Proibir esta manifestação é um acto grave e de
sérias consequências. É a melhor maneira de abrir uma temporada de violência na
sociedade. Deixá-la correr sem qualquer intervenção é igualmente gesto
condenável e de maus efeitos: haverá afrontamento e violência. Deixar correr as
duas, manifestação e contramanifestação, é ainda pior, é quase garantir que
haja confronto físico. Em poucas palavras, qualquer destas soluções é uma má
resposta ao problema.
É verdade que a situação é delicada e
perigosa, ainda por cima com eleições marcadas para breve. A “questão racial”
está a ser fomentada há anos, racistas e anti-racistas procuram-se mutuamente.
Por ausência de políticas de imigração e de integração, pelo aumento de
imigração ilegal, pela exploração de trabalho clandestino e pelas condições de
vida de milhares de imigrantes, por todas estas razões, é possível prever a
iminência de afrontamentos. É possível que estejamos a viver um desses momentos
que marcam uma viragem, para pior, da situação e dos acontecimentos. É alto o
grau de nervosismo. É garantida a vontade de mostrar forças.

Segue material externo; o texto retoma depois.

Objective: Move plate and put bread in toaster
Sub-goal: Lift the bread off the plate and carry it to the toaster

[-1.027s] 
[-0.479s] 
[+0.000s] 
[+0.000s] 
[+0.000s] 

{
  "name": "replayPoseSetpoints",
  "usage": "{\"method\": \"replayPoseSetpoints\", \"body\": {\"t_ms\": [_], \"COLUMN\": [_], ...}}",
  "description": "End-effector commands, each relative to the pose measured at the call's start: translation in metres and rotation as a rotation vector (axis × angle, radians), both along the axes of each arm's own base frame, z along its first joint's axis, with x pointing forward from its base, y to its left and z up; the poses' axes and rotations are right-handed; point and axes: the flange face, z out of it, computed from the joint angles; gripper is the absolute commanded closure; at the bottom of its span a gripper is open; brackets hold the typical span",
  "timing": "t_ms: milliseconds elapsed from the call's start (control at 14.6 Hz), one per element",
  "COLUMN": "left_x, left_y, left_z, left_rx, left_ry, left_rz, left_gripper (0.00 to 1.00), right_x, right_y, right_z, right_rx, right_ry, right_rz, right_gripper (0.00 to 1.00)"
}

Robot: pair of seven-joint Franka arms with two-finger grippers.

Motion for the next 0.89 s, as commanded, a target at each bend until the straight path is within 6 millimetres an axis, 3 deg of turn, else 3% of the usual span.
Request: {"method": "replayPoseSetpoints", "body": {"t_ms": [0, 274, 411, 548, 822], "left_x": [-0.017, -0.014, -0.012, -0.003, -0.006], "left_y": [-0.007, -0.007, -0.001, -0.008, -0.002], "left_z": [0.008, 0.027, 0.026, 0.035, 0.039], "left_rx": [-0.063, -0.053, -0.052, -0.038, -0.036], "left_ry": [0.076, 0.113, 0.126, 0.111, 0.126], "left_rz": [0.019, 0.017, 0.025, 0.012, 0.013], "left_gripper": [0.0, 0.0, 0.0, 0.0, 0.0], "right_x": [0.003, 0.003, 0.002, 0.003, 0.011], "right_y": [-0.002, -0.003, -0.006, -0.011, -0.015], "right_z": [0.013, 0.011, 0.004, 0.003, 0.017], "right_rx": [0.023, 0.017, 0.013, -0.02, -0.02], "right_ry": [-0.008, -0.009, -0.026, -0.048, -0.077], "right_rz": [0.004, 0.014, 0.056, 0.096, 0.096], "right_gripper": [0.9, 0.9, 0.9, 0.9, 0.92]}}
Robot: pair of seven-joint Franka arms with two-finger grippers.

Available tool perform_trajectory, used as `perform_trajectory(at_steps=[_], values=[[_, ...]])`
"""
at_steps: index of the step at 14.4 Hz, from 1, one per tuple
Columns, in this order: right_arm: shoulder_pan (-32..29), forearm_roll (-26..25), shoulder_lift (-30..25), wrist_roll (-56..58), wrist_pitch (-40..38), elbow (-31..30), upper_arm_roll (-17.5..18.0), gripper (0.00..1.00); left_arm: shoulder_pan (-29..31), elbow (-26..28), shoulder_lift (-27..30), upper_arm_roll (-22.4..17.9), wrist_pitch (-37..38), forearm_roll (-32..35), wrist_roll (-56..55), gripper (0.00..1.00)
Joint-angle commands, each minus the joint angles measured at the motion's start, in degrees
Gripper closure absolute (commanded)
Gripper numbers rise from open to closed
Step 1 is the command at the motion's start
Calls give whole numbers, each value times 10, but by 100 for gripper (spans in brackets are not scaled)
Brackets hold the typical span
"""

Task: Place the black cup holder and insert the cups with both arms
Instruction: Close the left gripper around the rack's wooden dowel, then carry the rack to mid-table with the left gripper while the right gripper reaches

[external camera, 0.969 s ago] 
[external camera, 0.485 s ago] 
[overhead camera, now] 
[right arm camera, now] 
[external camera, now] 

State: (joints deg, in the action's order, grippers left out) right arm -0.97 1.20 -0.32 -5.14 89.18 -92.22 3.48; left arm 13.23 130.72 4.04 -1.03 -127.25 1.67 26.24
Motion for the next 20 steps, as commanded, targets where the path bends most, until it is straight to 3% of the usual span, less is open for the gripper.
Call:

Grupos e partidos nacionalistas e de
extrema-direita desejam um momento dramático para dizer que “isto aqui é
Portugal”! Para isso, estão dispostos a tudo. Querem choques violentos para
depois afirmarem que já não se pode ser português em Portugal. Do outro lado,
esquerdistas, antifascistas e anti-racistas querem uma oportunidade dramática e
se possível violenta para demonstrar que “Portugal é um país racista”! Ambos
ficariam satisfeitos com o confronto. Ambos receberiam com delícia a proibição
da manifestação.
A discussão pública sobre a imigração e o
debate sobre as respectivas políticas estão por fazer. Estes temas são
difíceis, por isso mesmo urgentes. São igualmente recheados de preconceitos, o
que reforça a necessidade de esclarecimento e de elaboração de políticas. Assim
é que importa que não se deixem abrir feridas nem azedar ânimos, o que só
tornaria mais inútil o debate nacional. Parece, pois, essencial evitar o
confronto que se desenha para a próxima semana. Este e outros a seguir. Mas,
evitar esse afrontamento não pode ser feito à custa dos direitos do cidadão.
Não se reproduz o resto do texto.